# Just when you thought it couldn't get worse....



## Mrs. Maggott (Nov 17, 2004)

I am a doll lover, maker and collector (in a small way) and therefore, I am on the e-mail list of a number of doll sites. Just now I received a "heads up" from one such site listing a "new" offering: Barbie as Galadriel from Lord of the Rings! 

Just when I thought it couldn't get worse.....


----------



## DGoeij (Nov 17, 2004)

It's like a tragic comedy, I can't help but snigger.


----------



## Barliman Butterbur (Nov 17, 2004)

Mrs. Maggott said:


> I am a doll lover, maker and collector (in a small way) and therefore, I am on the e-mail list of a number of doll sites. Just now I received a "heads up" from one such site listing a "new" offering: Barbie as Galadriel from Lord of the Rings!
> 
> Just when I thought it couldn't get worse.....



What's wrong with that? It's definitely a step up for Barbie!

Barley


----------



## Mrs. Maggott (Nov 17, 2004)

Barliman Butterbur said:


> What's wrong with that? It's definitely a step up for Barbie!
> 
> Barley


And a precipice down for Galadriel! Wait for Ken-Aragorn and Cabbage Patch hobbits!


----------



## baragund (Nov 17, 2004)

My 6-year-old is definitely going to want one!


----------



## Mrs. Maggott (Nov 17, 2004)

baragund said:


> My 6-year-old is definitely going to want one!


Well, just take some brown yarn and sew it on the feet of any Cabbage Patch doll (match foot hair to head hair for accuracy, please!). You can also put leather on the sole of the foot (hobbits are supposed to have thick soles so that they didn't need boots....


----------



## Elemmire (Nov 17, 2004)

A Galadriel barbie... wow

*shudders*  

it can always get worse.......

I wonder if she can glow green?

*sniggers*


----------



## e.Blackstar (Sep 19, 2005)

*maliciously bumps the amusing thread*

That. is. awful.


*joins in the sniggering*


----------



## AraCelebEarwen (Sep 19, 2005)

*oh my! Good find B!!!*

How much worse _can_ it get? I'll give you an idea... 



Mrs. Maggott said:


> Barbie as Galadriel from Lord of the Rings!
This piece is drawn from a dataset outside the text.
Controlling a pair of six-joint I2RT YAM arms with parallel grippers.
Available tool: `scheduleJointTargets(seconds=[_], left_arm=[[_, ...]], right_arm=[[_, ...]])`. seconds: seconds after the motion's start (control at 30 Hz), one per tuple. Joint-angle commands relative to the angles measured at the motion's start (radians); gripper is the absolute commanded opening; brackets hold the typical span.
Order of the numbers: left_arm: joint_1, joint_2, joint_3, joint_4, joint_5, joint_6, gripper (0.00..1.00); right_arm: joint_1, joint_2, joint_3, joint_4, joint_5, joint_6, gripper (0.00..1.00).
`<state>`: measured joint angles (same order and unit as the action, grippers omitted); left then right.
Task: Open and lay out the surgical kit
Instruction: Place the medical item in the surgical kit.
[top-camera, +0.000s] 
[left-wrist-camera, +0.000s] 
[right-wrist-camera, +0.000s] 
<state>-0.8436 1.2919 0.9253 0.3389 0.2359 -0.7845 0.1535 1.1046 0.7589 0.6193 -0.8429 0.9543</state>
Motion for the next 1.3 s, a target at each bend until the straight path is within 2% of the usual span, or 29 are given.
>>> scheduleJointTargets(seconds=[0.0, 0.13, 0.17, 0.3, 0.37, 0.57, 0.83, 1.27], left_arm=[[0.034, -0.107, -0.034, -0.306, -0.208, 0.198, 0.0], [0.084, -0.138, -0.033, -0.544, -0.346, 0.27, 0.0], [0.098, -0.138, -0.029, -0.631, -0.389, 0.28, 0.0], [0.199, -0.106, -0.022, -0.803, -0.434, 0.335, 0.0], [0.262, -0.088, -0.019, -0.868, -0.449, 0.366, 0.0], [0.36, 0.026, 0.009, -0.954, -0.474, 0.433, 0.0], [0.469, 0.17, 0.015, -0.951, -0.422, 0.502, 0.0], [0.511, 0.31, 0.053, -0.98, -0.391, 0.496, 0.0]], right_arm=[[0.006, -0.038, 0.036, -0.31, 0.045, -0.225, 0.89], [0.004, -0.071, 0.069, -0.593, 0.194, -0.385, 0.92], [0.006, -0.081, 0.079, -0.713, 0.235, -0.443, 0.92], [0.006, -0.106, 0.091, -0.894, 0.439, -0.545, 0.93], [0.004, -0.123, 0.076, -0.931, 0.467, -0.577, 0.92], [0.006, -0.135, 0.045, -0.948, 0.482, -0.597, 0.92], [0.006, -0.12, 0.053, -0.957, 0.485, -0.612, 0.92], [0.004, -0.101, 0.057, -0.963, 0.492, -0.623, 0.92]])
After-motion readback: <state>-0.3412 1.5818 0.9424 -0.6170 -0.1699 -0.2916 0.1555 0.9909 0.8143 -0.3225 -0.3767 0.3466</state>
I had to read this twice. The first time I almost died for what I thought it said: Barbie as _Gandalf_...   

*Curled up in pain for laughing*


----------



## spirit (Sep 20, 2005)

Mrs. Maggott said:


> I am a doll lover, maker and collector (in a small way) and therefore, I am on the e-mail list of a number of doll sites. Just now I received a "heads up" from one such site listing a "new" offering: Barbie as Galadriel from Lord of the Rings!
> 
> Just when I thought it couldn't get worse.....




Gooooood NO!

Please!


I'm a true hater of barbie dolls, and if they make Galadriel into a Barbie style doll, that's going to put a totally different perspective on her! 
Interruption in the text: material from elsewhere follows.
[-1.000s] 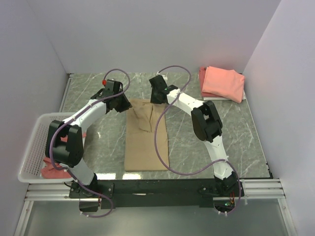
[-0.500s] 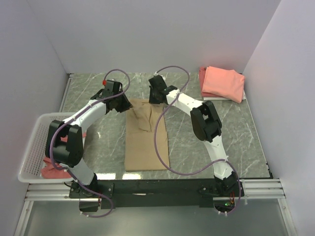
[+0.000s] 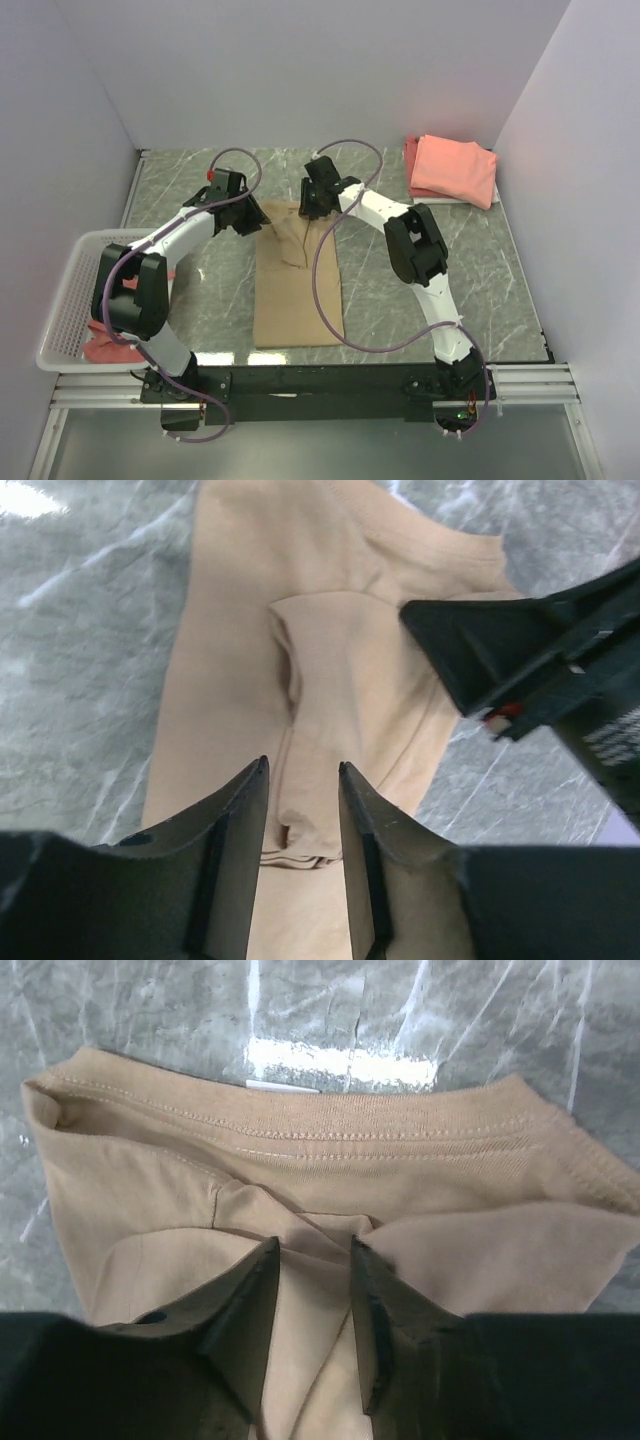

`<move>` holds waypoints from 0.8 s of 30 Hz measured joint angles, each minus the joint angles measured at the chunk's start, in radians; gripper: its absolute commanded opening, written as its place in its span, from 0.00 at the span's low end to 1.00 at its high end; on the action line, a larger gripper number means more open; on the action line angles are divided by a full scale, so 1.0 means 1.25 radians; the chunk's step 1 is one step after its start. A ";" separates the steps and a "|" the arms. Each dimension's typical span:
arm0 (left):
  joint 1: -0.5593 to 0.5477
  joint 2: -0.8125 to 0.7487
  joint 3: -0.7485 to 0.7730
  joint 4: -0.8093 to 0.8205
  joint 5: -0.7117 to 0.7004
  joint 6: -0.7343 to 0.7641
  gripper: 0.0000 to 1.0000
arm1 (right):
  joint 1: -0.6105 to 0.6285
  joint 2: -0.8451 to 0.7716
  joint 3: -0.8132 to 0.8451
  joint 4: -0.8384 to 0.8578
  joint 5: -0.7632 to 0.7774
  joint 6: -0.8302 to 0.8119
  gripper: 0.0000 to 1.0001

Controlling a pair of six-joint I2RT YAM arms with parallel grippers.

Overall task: Fold and stack the t-shirts
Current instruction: Fold the tshirt

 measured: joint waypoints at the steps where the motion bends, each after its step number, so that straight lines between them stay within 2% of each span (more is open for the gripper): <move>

Bloody idiots who came up with this idea need to be eliminated!


----------



## DGoeij (Sep 20, 2005)

spirit said:


> Bloody idiots who came up with this idea need to be eliminated!



In my experience, you usually run out of people long before you run out of reasons for having to eliminate them. I prefer an occasional snort, if I really feel the need to express distaste.


----------



## Arvedui (Sep 20, 2005)

Well, hello my Dutch friend. Good to see you around again!!!!!


----------



## Fugitive1992 (Sep 20, 2005)

well as long as they don't do Gimli 

but thats just wrong


----------



## DGoeij (Sep 21, 2005)

Arvedui said:


> Well, hello my Dutch friend. Good to see you around again!!!!!



HiYa,

nice to see I'm remembered. The last year I've been a little Tolkien-tired to be honest. I've also been very peroccupied with school, I've switched studies once again.  Not a decision I've taken lightly and it took me awhile to get adjusted.
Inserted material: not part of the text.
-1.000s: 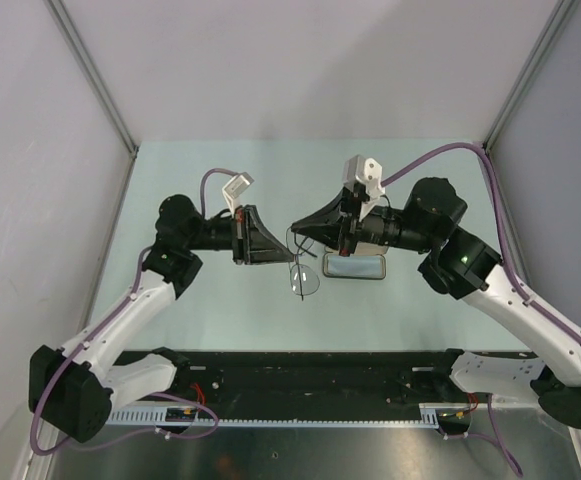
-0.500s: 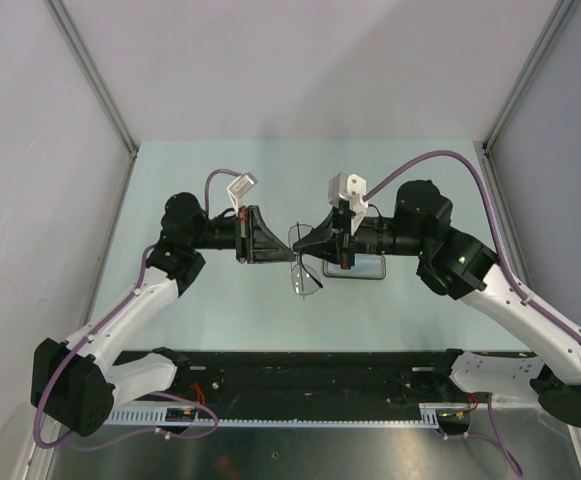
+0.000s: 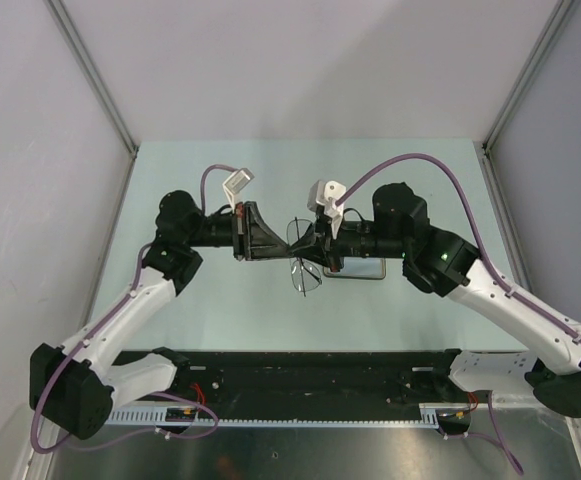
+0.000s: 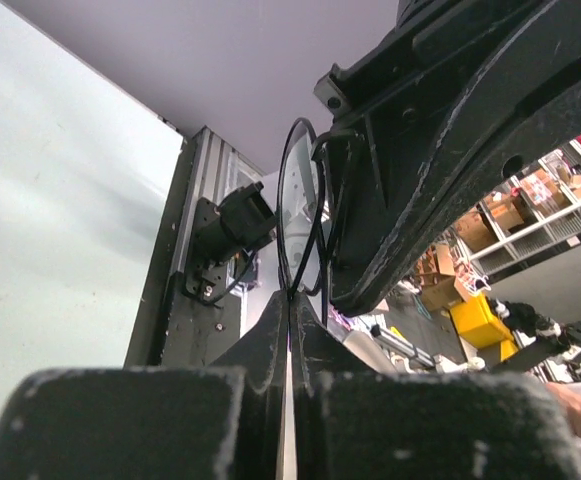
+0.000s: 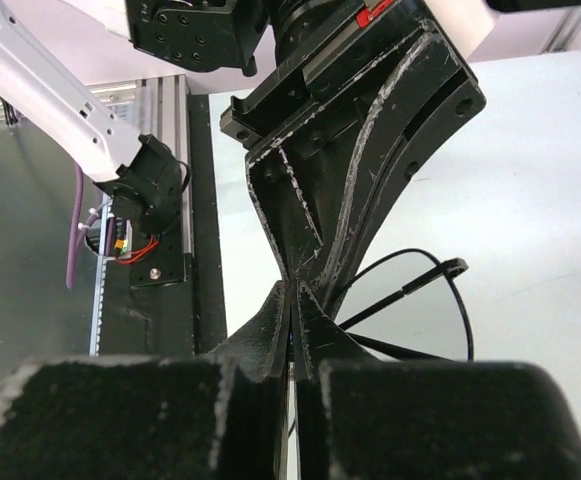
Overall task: Organize the sunglasses
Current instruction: Close the right temple of the sunglasses at the center of the board.
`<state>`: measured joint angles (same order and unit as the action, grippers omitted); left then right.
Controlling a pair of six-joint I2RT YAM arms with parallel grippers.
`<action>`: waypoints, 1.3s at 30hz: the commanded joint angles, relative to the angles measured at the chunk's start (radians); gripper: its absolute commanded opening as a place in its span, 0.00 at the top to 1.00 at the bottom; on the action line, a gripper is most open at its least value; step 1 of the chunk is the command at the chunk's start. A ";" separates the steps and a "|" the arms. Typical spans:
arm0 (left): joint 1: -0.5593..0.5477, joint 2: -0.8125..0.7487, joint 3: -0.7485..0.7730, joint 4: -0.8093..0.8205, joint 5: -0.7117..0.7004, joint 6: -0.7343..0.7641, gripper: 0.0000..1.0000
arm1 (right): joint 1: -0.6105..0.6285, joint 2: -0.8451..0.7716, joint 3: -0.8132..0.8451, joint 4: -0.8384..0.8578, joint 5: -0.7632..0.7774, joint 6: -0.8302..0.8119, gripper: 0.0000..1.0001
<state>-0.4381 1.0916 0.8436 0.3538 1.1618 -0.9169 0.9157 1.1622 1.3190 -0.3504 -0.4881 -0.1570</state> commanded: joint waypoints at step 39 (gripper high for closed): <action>0.128 -0.022 -0.094 -0.380 -0.432 0.230 0.99 | -0.350 0.338 -0.058 -0.242 0.395 -0.193 0.20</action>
<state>-0.3252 1.0737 0.7647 0.0135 0.7639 -0.7219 0.5621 1.4658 1.2556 -0.5858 -0.0109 -0.1711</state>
I gave my girlfriend a DVD-player for her birthday and we're finding time to watch all the extra's on the EE-dvd's. Hence I once again turned to the true story and various other writings. Unavoidably I started reading threads on TTF again and couldn't help myself but respond. My notorious big mouth came out intact.


----------



## Barliman Butterbur (Sep 21, 2005)

Perhaps we can coax Mrs. Maggott out of hiding. It isn't like you, m'dear, to be this inaccessible! You were talking about the Barbie/Galadriel doll. Did you know that there's also a _Ken/Legolas_ doll???   I have supplied a picture of both of them (see below), and the place on Amazon where they can be purchased: http://www.amazon.com/exec/obidos/tg/detail/-/B0003069Z2/104-3341245-0598313?v=glance ! Only about $70 — cheap!  

Barley


----------



## DGoeij (Sep 21, 2005)

Yikes,

my brother and I are in the possesion of a dvd-edition of terminator 2. In the extra's you can watch ommited scenes and one of them is der Arnold as the Terminator, trying to smile. It's the first thing that comes to mind after seeing these dolls. *shudders*


----------



## Barliman Butterbur (Sep 21, 2005)

DGoeij said:


> Yikes,
> 
> my brother and I are in the possesion of a dvd-edition of terminator 2. In the extra's you can watch ommited scenes and one of them is der Arnold as the Terminator, trying to smile. It's the first thing that comes to mind after seeing these dolls. *shudders*



Shudder indeed! Thankfully such a thought had never contaminated my brain — before you mentioned it.  But welcome back! 

Barley


----------



## AraCelebEarwen (Sep 21, 2005)

*it couldn't get worse.... oh, but it can!*

*sees the dolls; snickers; tries to hold back; giggles; bites tongue; nearly dies*


----------



## e.Blackstar (Sep 21, 2005)

Run away!!!


----------



## Fugitive1992 (Sep 21, 2005)

THATS NOT NICE! it looks absolutely NothING like Legolas OR Galadreil


----------